__Task requirements__
Report only the number of lines in the entries below that hold the word "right".

━━━ Data for analysis ━━━

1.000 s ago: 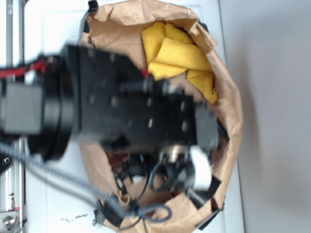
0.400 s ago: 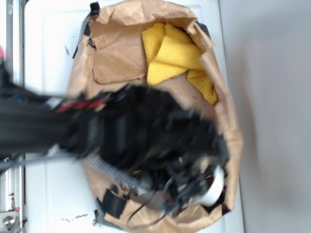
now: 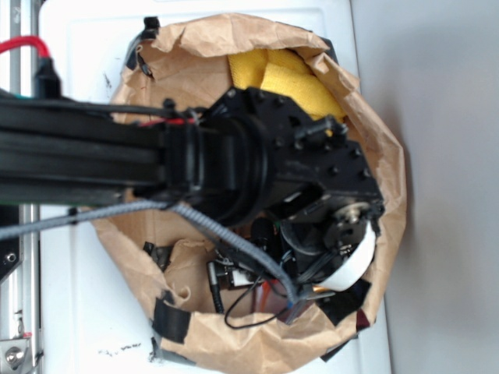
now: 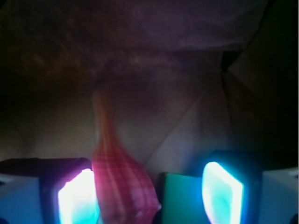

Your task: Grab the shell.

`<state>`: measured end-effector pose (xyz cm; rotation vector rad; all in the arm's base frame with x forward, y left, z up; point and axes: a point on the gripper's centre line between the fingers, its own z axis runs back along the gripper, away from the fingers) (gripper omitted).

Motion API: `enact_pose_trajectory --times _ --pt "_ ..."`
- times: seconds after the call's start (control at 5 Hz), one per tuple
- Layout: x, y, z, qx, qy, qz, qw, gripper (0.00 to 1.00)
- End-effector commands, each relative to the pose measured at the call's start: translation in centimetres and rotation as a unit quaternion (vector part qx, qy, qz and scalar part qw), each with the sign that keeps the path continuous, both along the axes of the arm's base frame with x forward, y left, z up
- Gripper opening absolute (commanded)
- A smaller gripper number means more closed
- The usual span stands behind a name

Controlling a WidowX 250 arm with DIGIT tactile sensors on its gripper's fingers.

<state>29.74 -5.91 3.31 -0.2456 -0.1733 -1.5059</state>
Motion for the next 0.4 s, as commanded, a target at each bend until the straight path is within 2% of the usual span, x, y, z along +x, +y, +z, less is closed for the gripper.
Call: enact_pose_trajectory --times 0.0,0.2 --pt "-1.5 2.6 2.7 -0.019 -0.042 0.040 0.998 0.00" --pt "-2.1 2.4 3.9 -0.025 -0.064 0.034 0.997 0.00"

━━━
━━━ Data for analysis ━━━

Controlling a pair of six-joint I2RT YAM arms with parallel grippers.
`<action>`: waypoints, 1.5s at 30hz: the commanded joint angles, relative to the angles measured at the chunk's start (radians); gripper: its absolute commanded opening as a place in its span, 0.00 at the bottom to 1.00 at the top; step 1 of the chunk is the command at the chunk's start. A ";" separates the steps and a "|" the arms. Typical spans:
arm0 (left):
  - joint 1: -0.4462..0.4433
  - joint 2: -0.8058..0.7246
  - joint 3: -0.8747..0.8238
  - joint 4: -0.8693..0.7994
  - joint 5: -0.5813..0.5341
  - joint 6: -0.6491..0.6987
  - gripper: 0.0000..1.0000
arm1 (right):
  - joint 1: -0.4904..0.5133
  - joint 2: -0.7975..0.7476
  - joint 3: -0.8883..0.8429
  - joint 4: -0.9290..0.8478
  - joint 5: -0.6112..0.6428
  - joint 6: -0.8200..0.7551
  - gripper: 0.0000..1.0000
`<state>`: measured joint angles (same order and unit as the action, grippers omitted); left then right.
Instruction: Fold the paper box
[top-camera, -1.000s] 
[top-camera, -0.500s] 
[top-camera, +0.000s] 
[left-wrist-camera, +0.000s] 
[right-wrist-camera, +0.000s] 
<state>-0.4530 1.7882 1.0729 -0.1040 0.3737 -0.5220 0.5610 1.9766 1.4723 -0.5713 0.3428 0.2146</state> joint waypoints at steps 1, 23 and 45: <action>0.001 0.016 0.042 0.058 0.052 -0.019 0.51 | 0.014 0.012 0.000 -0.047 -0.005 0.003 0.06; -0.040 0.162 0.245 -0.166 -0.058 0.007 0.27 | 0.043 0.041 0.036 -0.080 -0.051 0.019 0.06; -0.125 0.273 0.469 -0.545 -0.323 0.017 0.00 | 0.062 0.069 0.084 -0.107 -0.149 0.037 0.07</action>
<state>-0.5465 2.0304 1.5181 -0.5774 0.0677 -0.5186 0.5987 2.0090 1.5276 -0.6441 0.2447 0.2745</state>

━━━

__Solution for this exercise__
3